#### [What is being asked]
Each line from the beginning of the data below through the line containing "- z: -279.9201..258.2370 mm" should be repeated exactly, please.

#### [Dataset content]

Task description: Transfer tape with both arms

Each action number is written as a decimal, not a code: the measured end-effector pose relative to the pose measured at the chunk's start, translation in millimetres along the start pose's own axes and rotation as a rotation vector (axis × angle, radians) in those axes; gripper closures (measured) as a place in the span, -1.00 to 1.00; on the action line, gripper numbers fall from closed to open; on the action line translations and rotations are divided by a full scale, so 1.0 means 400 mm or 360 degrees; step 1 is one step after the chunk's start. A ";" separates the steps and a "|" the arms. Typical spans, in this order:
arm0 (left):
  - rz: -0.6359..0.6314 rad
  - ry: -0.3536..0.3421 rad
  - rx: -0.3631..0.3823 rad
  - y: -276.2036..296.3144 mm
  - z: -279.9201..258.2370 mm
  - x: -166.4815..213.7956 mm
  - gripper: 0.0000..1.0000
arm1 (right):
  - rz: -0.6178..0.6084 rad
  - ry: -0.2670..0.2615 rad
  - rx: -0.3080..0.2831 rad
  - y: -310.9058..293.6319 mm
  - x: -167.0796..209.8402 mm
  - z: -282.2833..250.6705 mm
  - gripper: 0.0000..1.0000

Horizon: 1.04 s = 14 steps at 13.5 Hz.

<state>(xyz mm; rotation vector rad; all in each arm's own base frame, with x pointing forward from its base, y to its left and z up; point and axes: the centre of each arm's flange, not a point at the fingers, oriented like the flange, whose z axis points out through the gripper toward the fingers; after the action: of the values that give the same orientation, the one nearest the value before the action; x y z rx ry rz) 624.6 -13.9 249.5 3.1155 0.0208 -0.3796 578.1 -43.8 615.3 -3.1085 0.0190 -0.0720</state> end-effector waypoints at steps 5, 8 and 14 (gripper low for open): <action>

#### [Written response]
Task description: Transfer tape with both arms

Each action number is written as a decimal, not a code: the measured end-effector pose relative to the pose measured at the chunk's start, translation in millimetres along the start pose's own axes and rotation as a rotation vector (axis × angle, radians) in those axes; gripper closures (measured) as a place in the span, -1.00 to 1.00; on the action line, gripper numbers fall from closed to open; on the action line translations and rotations are divided by a full scale, so 1.0 means 400 mm or 360 degrees; step 1 is one step after the chunk's start. A ";" separates the steps and a "|" the arms. Typical spans, in this order:
arm0 (left):
  - rz: -0.6359..0.6314 rad
  - ry: -0.3536..0.3421 rad
  - rx: -0.3631..0.3823 rad
  - y: -276.2036..296.3144 mm
  - z: -279.9201..258.2370 mm

The exercise has nothing more to it.